If a building, say a castle, is destroyed beyond the ability of the structure to fulfill its function, it is ruined. The stones that make it up have moved from one state of being to another. Let us say that five hundred years later an American comes and buys it and has its fallen masonry mapped by experts, packed up, and shipped to the New World. The American's name is Mike. He has it reassembled as it was when he bought it, ruined. But now the ruin sits atop his New York penthouse, so high that nobody else would ever see it, or so he thinks to himself. But Mike has cancer, a cancer that literally couldn't care less about how much money he’s worth, or the life of exclusivity he built up. Mike dies, and everyone finds out about the castle on top of a building in New York City. They say it's the oldest building in the country, but they are wrong. It's not even the oldest building in the state: the Met has a small part of Ancient Egypt inside it.
“...there is no ultimate set of separately existent entities, out of which all is supposed to be constituted. Rather, unbroken and undivided movement is taken as a primary notion.” Our ruined castle has taken its next phase within this movement of wholeness. Now, the parts of the wholeness immediately near the castle react to its presence. Part of the wholeness is called The New York Times, and this part tells other parts, which in turn influence others. One of the people who reads about the castle tweets an inane comment about it. Someone who follows the first, just to laugh at everything he says, reads and does so. The laugh is a jarring bray, short in duration, but just long enough to annoy his friend sitting next to him in his flat in Dublin. The annoyance prompts memories, which lead to an argument. Later that day both men go separately to the shop below their flat and, still vaguely annoyed, are both rude to the woman who works there.

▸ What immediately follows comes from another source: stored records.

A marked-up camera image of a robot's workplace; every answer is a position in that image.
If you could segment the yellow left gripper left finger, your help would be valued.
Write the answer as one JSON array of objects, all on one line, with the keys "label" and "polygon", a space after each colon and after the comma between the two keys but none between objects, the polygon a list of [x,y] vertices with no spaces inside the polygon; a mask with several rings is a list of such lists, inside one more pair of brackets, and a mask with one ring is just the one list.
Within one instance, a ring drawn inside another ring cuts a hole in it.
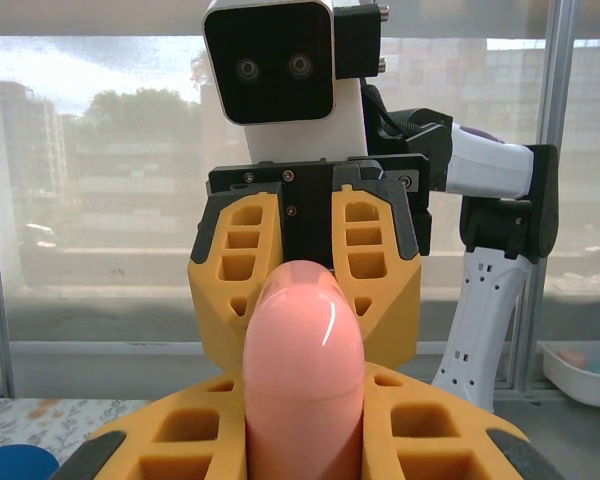
[{"label": "yellow left gripper left finger", "polygon": [[102,426],[56,479],[243,479],[245,416],[238,372],[185,388]]}]

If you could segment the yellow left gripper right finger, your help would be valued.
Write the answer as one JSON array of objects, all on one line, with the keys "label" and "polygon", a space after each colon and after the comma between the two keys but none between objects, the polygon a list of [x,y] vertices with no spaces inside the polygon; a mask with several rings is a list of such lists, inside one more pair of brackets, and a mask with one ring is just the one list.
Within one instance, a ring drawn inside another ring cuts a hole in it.
[{"label": "yellow left gripper right finger", "polygon": [[394,370],[367,364],[364,479],[561,479],[515,425]]}]

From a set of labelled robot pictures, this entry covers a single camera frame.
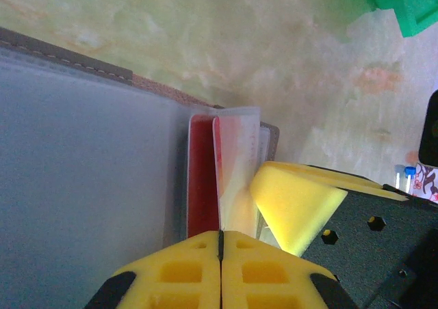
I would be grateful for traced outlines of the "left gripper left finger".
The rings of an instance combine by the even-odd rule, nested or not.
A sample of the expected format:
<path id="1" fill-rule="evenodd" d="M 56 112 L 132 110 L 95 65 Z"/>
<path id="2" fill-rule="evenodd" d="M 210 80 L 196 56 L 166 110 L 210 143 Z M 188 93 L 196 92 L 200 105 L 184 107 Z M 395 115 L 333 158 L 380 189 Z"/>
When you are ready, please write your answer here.
<path id="1" fill-rule="evenodd" d="M 220 308 L 221 232 L 191 237 L 118 269 L 86 308 Z"/>

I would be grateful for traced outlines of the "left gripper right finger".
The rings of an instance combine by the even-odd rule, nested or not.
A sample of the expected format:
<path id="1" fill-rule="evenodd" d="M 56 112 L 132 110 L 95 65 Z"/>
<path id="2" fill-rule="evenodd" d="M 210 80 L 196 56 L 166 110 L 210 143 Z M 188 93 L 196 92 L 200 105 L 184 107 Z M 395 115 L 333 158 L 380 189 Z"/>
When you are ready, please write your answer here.
<path id="1" fill-rule="evenodd" d="M 326 268 L 237 231 L 221 233 L 223 308 L 357 308 Z"/>

She, upset, calls her sister who lives in Brazil. The length of the phone-call, in turn, causes her sister to miss her taxi. The sister in Brazil thinks she feels an irrational annoyance at her sibling for holding up her day for no reason and causing her to miss her ride, not knowing that she had just avoided being in a fatal car-crash. One that would have killed both her and the child she is carrying. If the sister in Brazil had known, she would have breathed a sigh of relief containing an air molecule once burped up by Julius Caesar, but that didn't happen because she didn't know. The change in her breath made the difference between her daughter becoming a psychologist rather than a brain surgeon, but that had nothing to do with Julius Caesar.

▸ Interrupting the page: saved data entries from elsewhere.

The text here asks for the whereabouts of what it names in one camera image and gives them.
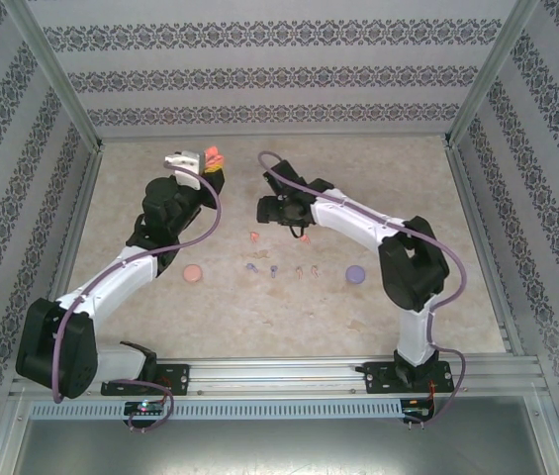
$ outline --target metal frame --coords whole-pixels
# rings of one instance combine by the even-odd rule
[[[446,134],[450,143],[459,143],[466,134],[473,117],[477,113],[490,86],[495,81],[501,67],[510,55],[529,17],[538,5],[538,0],[516,0],[506,23],[501,28],[497,40],[479,70],[468,95],[457,112],[452,126]]]
[[[33,52],[48,82],[61,100],[61,104],[68,112],[72,123],[87,143],[88,150],[92,151],[101,143],[101,139],[97,135],[85,108],[81,105],[52,47],[48,43],[42,27],[40,27],[33,12],[31,12],[27,0],[3,0],[3,3],[9,16],[13,19],[13,22]]]
[[[68,291],[70,276],[72,275],[72,269],[77,258],[77,251],[79,250],[85,221],[90,209],[90,202],[92,201],[92,194],[94,193],[94,187],[99,176],[104,149],[103,145],[97,145],[90,155],[82,192],[77,198],[77,206],[70,229],[68,230],[68,236],[66,237],[65,250],[59,260],[59,266],[55,272],[56,277],[52,281],[52,287],[48,295],[50,299],[56,299]]]
[[[525,352],[520,342],[518,331],[516,330],[516,324],[514,323],[512,312],[510,311],[510,305],[508,304],[499,272],[497,272],[497,266],[492,257],[493,254],[490,249],[488,237],[484,231],[481,215],[475,205],[475,198],[464,172],[459,150],[456,146],[451,146],[449,144],[444,147],[444,150],[446,152],[448,164],[450,165],[450,170],[453,174],[455,188],[457,188],[459,200],[464,210],[464,216],[468,223],[470,236],[475,245],[475,250],[477,251],[477,258],[479,259],[479,265],[481,266],[481,271],[486,281],[490,302],[495,310],[495,316],[497,317],[499,326],[500,328],[503,327],[502,330],[505,330],[506,337],[509,341],[510,347],[507,347],[507,349],[515,355],[524,355]]]
[[[458,359],[446,357],[453,377],[458,377]],[[189,364],[189,395],[178,401],[207,401],[231,404],[237,401],[265,403],[299,401],[359,402],[373,400],[365,391],[364,375],[355,367],[365,361],[391,360],[390,357],[306,358],[306,359],[200,359],[163,360]],[[465,384],[458,398],[519,396],[528,408],[540,455],[548,474],[559,474],[559,421],[551,404],[538,359],[509,354],[469,355]],[[382,395],[382,401],[401,397],[422,398],[427,394]],[[78,402],[126,401],[139,398],[106,398],[99,387],[91,387]],[[47,388],[16,378],[10,388],[4,417],[0,422],[0,474],[13,473],[31,417],[38,403],[51,401]]]

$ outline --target pink disc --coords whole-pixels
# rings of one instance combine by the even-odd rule
[[[187,282],[198,282],[202,279],[202,267],[197,264],[187,265],[182,271],[182,277]]]

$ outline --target slotted metal strip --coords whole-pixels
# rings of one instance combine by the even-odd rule
[[[34,403],[34,421],[104,421],[123,418],[123,401],[70,401]],[[400,418],[399,399],[288,400],[288,401],[176,401],[172,419],[192,420],[286,420],[286,419],[379,419]],[[158,419],[137,416],[137,419]]]

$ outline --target patterned wallpaper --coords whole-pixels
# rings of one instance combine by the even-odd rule
[[[444,133],[514,0],[463,3],[30,5],[99,135],[126,138]]]
[[[460,153],[519,336],[559,412],[559,0],[537,6]]]
[[[89,155],[0,2],[0,409],[26,309],[50,291]]]

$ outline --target black cable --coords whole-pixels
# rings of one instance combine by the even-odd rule
[[[298,239],[298,238],[302,238],[302,237],[303,237],[303,231],[304,231],[304,229],[305,229],[303,226],[301,226],[301,234],[298,235],[298,236],[297,236],[297,234],[295,233],[295,230],[294,230],[294,228],[293,228],[292,226],[290,226],[289,228],[290,228],[290,233],[292,233],[292,237],[293,237],[294,239]]]

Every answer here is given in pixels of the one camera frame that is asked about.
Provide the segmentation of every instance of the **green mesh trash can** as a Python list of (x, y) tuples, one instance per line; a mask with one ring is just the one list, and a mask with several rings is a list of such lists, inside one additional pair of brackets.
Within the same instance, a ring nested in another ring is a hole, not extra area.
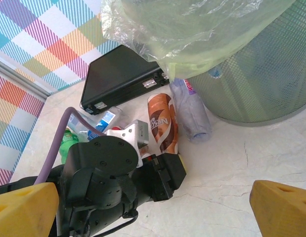
[(297, 0), (242, 50), (189, 79), (206, 107), (233, 122), (278, 119), (306, 104), (306, 0)]

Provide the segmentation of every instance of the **wall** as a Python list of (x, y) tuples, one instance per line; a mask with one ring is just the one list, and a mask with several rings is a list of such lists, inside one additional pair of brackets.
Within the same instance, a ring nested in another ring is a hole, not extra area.
[(101, 0), (0, 0), (0, 60), (54, 93), (118, 46), (105, 40)]
[(9, 182), (43, 105), (0, 73), (0, 185)]

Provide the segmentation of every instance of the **colorful plaid wall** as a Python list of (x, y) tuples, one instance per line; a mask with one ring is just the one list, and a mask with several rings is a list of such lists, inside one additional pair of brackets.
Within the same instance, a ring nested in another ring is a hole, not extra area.
[(43, 105), (0, 74), (0, 185), (10, 180)]
[(0, 60), (53, 93), (118, 46), (105, 40), (101, 0), (0, 0)]

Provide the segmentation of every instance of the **plastic bag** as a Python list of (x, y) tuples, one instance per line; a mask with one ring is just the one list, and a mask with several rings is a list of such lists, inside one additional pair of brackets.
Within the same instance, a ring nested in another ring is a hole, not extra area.
[(236, 53), (294, 1), (102, 0), (102, 31), (185, 79)]

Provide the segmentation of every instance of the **nescafe can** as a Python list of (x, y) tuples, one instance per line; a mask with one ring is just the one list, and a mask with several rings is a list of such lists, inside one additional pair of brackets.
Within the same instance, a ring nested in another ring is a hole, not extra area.
[(148, 98), (148, 115), (151, 131), (162, 153), (178, 153), (178, 124), (174, 101), (160, 93)]

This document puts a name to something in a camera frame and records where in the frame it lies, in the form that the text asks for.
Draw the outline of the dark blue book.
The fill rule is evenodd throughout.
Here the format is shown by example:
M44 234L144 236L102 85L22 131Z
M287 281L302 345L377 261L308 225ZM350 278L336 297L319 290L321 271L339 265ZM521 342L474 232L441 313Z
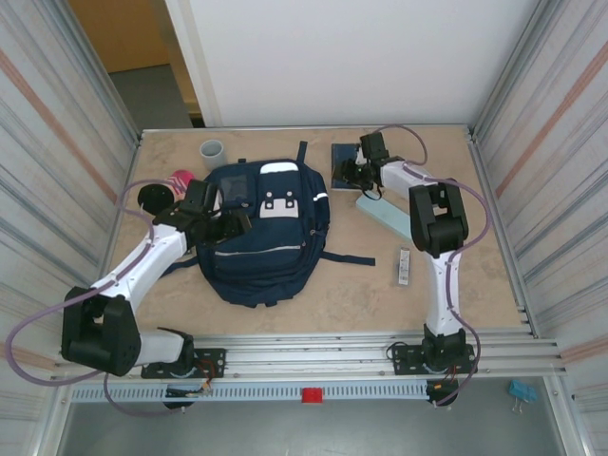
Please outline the dark blue book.
M351 190L348 187L346 187L344 185L344 182L342 181L342 179L344 177L334 177L333 176L333 168L334 166L338 163L338 162L342 162L345 160L354 160L354 156L355 156L355 147L358 145L358 143L333 143L332 144L332 163L331 163L331 169L332 169L332 181L331 181L331 188L333 190L349 190L349 191L359 191L362 192L362 190ZM360 171L362 170L362 168L365 166L364 165L357 165L355 164L355 175L359 175Z

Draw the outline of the light blue pencil case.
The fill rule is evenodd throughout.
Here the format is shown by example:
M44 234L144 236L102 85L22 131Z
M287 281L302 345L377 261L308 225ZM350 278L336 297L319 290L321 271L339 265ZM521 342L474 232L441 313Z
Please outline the light blue pencil case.
M409 214L385 199L369 199L362 196L357 199L356 207L397 236L412 240Z

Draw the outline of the doll with pink striped hat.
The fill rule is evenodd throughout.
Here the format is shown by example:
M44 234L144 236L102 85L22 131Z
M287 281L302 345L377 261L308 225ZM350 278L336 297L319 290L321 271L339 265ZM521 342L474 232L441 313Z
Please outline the doll with pink striped hat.
M138 194L140 208L153 216L167 209L174 203L183 200L186 189L195 175L188 170L176 170L163 181L147 183Z

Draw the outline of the navy blue backpack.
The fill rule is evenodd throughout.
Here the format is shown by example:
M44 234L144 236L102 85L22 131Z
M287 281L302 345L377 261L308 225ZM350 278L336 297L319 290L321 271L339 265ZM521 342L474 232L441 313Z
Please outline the navy blue backpack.
M301 142L295 159L240 160L211 171L205 182L217 186L222 212L241 211L251 228L217 246L197 243L194 258L166 272L199 266L223 300L254 308L293 298L321 259L374 266L372 257L326 251L329 195L321 174L305 163L306 152Z

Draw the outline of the clear plastic supply pack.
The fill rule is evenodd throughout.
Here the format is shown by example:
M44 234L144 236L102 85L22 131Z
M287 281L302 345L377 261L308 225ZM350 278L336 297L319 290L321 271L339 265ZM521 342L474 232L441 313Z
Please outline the clear plastic supply pack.
M410 265L410 250L406 247L401 247L398 252L396 262L396 281L398 286L409 285L409 265Z

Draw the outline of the grey cup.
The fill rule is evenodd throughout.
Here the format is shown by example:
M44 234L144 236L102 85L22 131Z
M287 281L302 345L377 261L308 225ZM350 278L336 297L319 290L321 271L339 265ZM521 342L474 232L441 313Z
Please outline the grey cup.
M225 148L221 141L205 141L200 145L199 152L203 164L208 171L213 171L228 163Z

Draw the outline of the brown wooden door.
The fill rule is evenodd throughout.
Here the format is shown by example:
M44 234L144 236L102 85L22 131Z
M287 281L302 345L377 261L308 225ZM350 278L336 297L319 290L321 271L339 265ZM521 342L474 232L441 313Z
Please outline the brown wooden door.
M167 65L151 0L67 0L109 73Z

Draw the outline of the blue binder clip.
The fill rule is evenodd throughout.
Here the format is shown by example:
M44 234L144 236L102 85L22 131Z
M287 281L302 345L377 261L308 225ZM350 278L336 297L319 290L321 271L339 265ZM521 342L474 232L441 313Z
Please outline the blue binder clip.
M523 413L524 404L533 404L538 400L535 388L519 380L510 382L508 393L514 398L512 411L518 414Z

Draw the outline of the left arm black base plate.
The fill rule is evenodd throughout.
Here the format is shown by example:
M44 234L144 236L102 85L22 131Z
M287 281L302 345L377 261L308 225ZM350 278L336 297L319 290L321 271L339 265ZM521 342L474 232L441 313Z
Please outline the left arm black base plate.
M226 365L225 349L194 349L188 360L174 363L151 363L142 367L144 379L222 378Z

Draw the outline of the aluminium mounting rail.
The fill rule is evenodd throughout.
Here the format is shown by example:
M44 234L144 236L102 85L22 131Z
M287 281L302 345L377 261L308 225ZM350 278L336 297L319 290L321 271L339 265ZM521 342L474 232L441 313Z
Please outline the aluminium mounting rail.
M562 376L557 342L522 328L480 330L479 378ZM195 346L227 350L224 379L368 380L392 377L386 350L395 342L417 344L420 332L319 332L200 336Z

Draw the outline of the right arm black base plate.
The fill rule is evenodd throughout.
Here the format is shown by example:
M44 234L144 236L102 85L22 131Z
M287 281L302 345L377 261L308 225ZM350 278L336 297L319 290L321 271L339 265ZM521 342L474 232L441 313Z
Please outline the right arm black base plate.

The men who built the castle didn't even really know what a brain was, though they'd heard of Caesar. There's a connection there, but it’s so indirect as to be a complete chore to conceive of.
"… each relatively autonomous and stable structure is to be understood not as something independently and permanently existent but rather as a product that has been formed in the whole flowing movement and what will ultimately dissolve back into this movement. How it forms and maintains itself, then, depends on its place function within the whole" – That statement may, at the moment, have formed and maintained itself as the ending of this piece, but it was originally written by David Bohm.
It is unlikely that he stole it from Picasso.